Philippe Druillet est un fou, un barbare, un malade, un mal-né, quelqu’un qui aurait voulu naître prince ou mécène, mais qui est né fils de concierge. Non, pire : son père était une ordure de la pire espèce. Ce n’est pas moi qui le dis, c’est lui. Victor Druillet était un fasciste, un vrai ; du temps de la guerre d’Espagne, il fut personnellement responsable de la capture de réfugiés républicains en France, qu’il renvoya chez Franco après les avoir torturés ; du temps de la collaboration, il dirigeait la Milice dans le Gers ; après le Débarquement, il est parti avec femme et enfant à Sigmaringen, où il s’est lié d’amitié avec Céline ; puis il s’est réfugié en Espagne, où on l’a accueilli à bras ouverts et où il a vécu jusqu’à sa mort. Sa veuve, condamnée à mort par contumace après la Libération, est revenue en France une fois amnistiée pour y vivoter misérablement, et ce n’est qu’à l’adolescence que le jeune Philippe a découvert la vérité sur les idoles que vénérait sa famille. Le choc fut rude.

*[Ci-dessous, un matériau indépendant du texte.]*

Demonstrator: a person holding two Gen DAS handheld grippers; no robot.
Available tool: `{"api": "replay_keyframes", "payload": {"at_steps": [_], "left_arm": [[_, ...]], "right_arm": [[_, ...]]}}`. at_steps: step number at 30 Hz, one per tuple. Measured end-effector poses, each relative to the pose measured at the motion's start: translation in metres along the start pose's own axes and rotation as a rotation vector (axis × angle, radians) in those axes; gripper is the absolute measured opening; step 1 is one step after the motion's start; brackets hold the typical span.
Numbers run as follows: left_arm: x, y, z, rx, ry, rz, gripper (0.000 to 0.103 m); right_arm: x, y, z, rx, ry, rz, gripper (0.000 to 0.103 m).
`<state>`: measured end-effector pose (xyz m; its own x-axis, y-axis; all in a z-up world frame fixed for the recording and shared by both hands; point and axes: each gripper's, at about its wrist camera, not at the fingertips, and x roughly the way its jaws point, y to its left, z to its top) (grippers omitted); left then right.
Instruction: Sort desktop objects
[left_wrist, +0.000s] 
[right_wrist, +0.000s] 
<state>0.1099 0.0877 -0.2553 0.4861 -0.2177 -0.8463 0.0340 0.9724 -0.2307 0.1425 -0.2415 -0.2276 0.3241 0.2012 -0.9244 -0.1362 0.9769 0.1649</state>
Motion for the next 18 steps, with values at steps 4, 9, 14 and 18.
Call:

Mais je ne vais pas vous raconter le livre ; vous n’avez qu’à le lire. Vous y découvrirez une confession bouleversante qui vous prendra aux tripes et vous permettra aussi, en filigrane, de mesurer le chemin parcouru en une cinquantaine d’années par ce qu’il faut bien appeler « notre » culture, celle de la SF, du fantastique, du bizarre, du marginal, de l’imaginaire. Il est tentant de faire le parallèle entre le destin de Druillet, qui de moins-que-rien est devenu artiste confirmé du seul fait de son acharnement au travail — et aussi de son immense ouverture d’esprit, il faut bien le dire, et de son absence totale de préjugés —, et le profond changement de statut de la BD, qui de loisir pour débiles est devenue une partie de la culture dominante.
À ce titre, les observations émaillant le texte sur les conditions de travail du dessinateur, sur la place de la BD dans la culture française des années 1950 et 1960, sont éloquentes. Jeune lecteur de Bifrost qui vas dévorer ce bouquin, tu croiras peut-être que Druillet exagère, qu’il en fait trop. Non. J’y étais ; il dit vrai. Mais on retiendra surtout de ce Delirium, qui mérite bien son sous-titre, « Autoportrait », le témoignage bouleversant d’un être blessé par la vie — « blessé » ? il a failli y passer, oui —, qui s’est abîmé dans plusieurs trous noirs et a toujours su en émerger, plus fort, plus généreux, plus sage. Un témoignage qui ne laisse pas indemne.